Over a week, I dissected more and more logic, getting it down to individual components. I also uncovered several bugs along the way -- behavior that felt odd turned out to actually be wrong. Edge cases that returned unexpected results. Filters that silently dropped conditions. Filters that mapped to incorrect values. Missing location logic people were adamant always existed. Each bug became another test, pinning down the correct behavior so it couldn't regress.

This all culminated into a final integration test that used every part of the query structure to return a specific document from a large swath of inputs. 100 tests, all clear and documented, all running in under 3 seconds.

Getting it into CI

At this point I was still only testing locally. I needed these in the pipeline.

I split the test suite so that unit tests could still run without external dependencies. XUnit's Trait Attribute makes this straightforward:

[Trait("Category", "Integration")]
public class IntegrationTests : OpenSearchIntegrationTestBase

The Makefile handles the rest:

test.unit: build
	dotnet test --filter "Category!=Integration"

#test.integration: @ Runs integration tests (requires OpenSearch via docker-compose)
test.integration: build
	@OPENSEARCH_URL=$${OPENSEARCH_URL:-http://localhost:9200}; \
	echo "Checking if OpenSearch is running at $$OPENSEARCH_URL..."; \
	curl -s "$$OPENSEARCH_URL/_cluster/health" > /dev/null || \
		(echo "ERROR: OpenSearch is not running at $$OPENSEARCH_URL." && \
		echo "Start it with: docker-compose up -d opensearch-test" && \
		exit 1)
	dotnet test --filter "Category=Integration"
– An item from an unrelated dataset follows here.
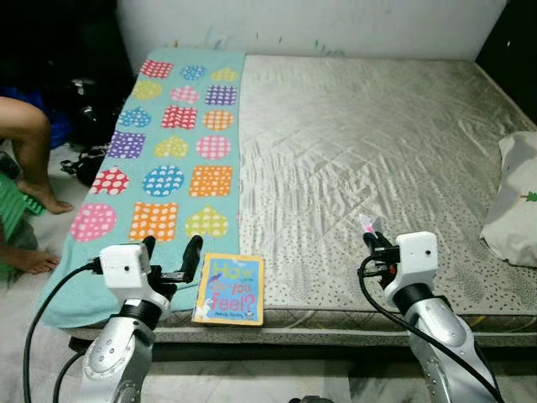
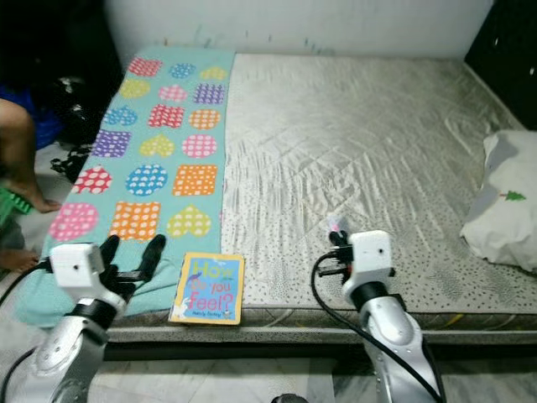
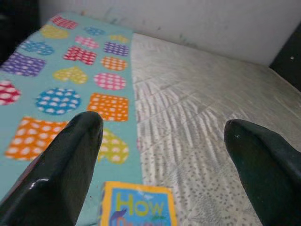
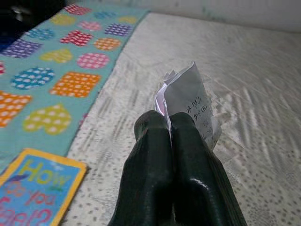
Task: Clean up the room
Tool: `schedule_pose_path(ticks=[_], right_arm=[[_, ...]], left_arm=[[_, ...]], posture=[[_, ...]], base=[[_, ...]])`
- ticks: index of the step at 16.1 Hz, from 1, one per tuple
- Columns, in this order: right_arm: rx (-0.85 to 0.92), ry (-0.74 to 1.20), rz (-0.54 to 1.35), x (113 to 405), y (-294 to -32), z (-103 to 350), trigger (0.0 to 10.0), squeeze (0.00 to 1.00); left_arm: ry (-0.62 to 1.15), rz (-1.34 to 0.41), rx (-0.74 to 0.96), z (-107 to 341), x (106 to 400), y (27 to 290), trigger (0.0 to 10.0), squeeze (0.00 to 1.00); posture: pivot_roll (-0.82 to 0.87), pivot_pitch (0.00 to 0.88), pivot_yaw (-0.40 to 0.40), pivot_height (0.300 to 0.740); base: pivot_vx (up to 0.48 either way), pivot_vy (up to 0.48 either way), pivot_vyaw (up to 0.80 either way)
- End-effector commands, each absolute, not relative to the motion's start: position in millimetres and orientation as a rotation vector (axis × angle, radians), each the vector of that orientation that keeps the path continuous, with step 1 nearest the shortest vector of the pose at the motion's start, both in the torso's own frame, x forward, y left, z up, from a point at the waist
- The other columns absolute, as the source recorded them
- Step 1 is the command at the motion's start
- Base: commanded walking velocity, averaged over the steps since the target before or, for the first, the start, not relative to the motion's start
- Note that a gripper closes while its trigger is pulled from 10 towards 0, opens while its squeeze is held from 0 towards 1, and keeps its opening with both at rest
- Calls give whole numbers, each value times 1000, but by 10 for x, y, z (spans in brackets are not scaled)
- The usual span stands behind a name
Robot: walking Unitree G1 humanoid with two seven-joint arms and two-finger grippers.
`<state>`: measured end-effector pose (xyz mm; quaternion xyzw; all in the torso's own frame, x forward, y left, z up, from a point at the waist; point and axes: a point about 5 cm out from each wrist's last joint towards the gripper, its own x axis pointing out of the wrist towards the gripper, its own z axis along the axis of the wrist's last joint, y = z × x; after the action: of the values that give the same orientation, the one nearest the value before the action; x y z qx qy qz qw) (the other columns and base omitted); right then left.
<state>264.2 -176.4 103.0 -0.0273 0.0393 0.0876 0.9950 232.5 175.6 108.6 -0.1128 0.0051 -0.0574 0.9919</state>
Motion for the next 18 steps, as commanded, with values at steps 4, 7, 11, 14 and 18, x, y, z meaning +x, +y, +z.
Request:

CircleCI lets you pull in images alongside your tests, so wiring up the integration job was trivial. I ran it in parallel with the existing unit tests -- 900 unit tests and 100 integration tests both complete in ~40s. Most of that is setup ceremony in CircleCI. Developers saw no increase in deploy timings.

The payoff

Within a week, I noticed red feature branches. The integration tests were failing. I opened the PR and found someone was refactoring our location logic due to cost and resource pressure. While refactoring, they had changed the behavior by mistake.

That week of background work saved weeks of silent failures and likely hours to days of debugging. Instead, the test broke quickly and the dev fixed their logic before it ever reached production.

The tests have tradeoffs -- they also break from intentional logic changes, and updating them takes time. They cost a little more to run since we host a container in CircleCI. But a handful of targeted integration tests are worth their weight in gold, especially on a codebase that everyone is afraid to touch.

When I change logic, a test breaks or I need to write a new test. On a well-maintained project, that's table stakes. On a legacy codebase with no documentation, integration tests are how you create the documentation.